Split-Pool Recognition of Interactions by Tag Extension (SPRITE) is a method to map higher-order 3D molecular interactions in the nucleus. This method identifies interactions that occur across larger spatial distances than can be observed by proximity ligation-based methods and enables genome-wide detection of multiple RNA and DNA interactions that occur simultaneously.
Briefly, SPRITE works as follows: DNA, RNA, and protein are crosslinked in cells; nuclei are isolated; chromatin is fragmented; interacting molecules within an individual complex are barcoded using a split-pool strategy; and interactions are identified by sequencing and matching all reads that contain identical barcodes.
DNA SPRITE enables genome-wide detection of multiple simultaneously occurring higher-order DNA interactions within the nucleus and provides a global picture of inter-chromosomal spatial organization – including around nuclear bodies.
RNA & DNA SPRITE
RNA & DNA SPRITE (RD-SPRITE) simultaneously measures RNA-RNA, RNA-DNA, and DNA-DNA contacts within 3D nuclear structures and allows for comprehensive mapping of the location of all classes of RNA (including non-coding, mRNAs, and nascent RNA) relative to DNA and other RNA molecules.
Single Cell SPRITE
Single Cell SPRITE (scSPRITE) measures higher-order nucleic acid interactions in thousands of individual nuclei simultaneously and enables generation of high-resolution genome structure maps within individual cells.
ChIP-DIP (ChIP Done In Parallel) is a split-pool based method that enables simultaneous, genome-wide mapping of hundreds of diverse regulatory proteins to genomic DNA within a single experiment.
Covalent Linkage & Affinity Purification (CLAP) is a method to stringently identify and precisely map RNA-protein interactions in vivo. CLAP integrates an epitope tag into a protein of interest which enables covalent coupling of the protein to a resin (e.g. HaloTag, SpyTag) thereby enabling a purification with fully denaturing conditions – including high temperatures, high concentrations of denaturants and detergents, and chaotropic salts – that disrupt protein and RNA folding. CLAP eliminates RNA-protein interactions that occur in solution and retains in vivo RNA-protein interactions detected by methods such as CLIP.

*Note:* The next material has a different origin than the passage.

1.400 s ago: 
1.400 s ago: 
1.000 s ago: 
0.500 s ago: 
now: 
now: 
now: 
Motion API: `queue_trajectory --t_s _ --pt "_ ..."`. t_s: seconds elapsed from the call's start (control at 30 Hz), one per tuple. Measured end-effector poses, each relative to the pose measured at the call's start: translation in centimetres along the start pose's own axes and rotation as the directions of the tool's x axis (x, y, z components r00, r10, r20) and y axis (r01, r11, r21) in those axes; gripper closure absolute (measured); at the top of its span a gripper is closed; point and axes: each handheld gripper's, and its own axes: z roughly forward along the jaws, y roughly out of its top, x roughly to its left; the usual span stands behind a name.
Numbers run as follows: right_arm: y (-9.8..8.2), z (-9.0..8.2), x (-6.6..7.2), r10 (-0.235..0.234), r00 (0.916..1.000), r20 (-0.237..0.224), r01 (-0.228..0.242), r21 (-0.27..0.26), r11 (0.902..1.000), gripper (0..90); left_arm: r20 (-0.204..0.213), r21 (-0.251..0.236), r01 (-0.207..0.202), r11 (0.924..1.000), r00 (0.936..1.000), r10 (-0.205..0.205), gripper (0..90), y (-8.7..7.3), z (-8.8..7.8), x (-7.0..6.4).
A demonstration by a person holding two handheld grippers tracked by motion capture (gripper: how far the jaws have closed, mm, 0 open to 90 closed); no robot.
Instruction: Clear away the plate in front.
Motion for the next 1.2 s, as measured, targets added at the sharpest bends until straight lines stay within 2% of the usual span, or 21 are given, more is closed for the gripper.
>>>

RNA Antisense Purification (RAP) is a method to purify long non-coding RNA (lncRNA) complexes in vivo. RAP uses biotinylated antisense probes to hybridize to a target RNA to purify the endogenous RNA and its associated proteins, RNA, and genomic DNA from crosslinked cell lysate. We designed RAP to enable specific purification of chromatin associated with a target lncRNA, achieve high resolution mapping of the associated DNA target sites upon sequencing of the captured DNA, and robustly capture any lncRNA with minimal optimization.
RAP was developed by Jesse Engreitz with help from Patrick McDonel, Alex Shishkin, Klara Sirokman, and Christine Surka.
RNA Antisense Purification with Mass Spectrometry (RAP-MS) is a method to purify a lncRNA complex in vivo and identify the direct interacting proteins by quantitative mass spectrometry. RAP-MS uses UV crosslinking to create covalent linkages between directly interacting RNA and protein and purifies lncRNAs in denaturing conditions to disrupt non-covalent interactions.
RNAtag-Seq is a method for generating a single RNA-Seq library from a large number of independently barcoded RNA samples. This method provides highly reproducible, strand-specific, quantitative sequencing covering the full lengths of transcripts in diverse species. This approach dramatically increases the throughput and decreases the cost per sample of RNA-Seq library construction.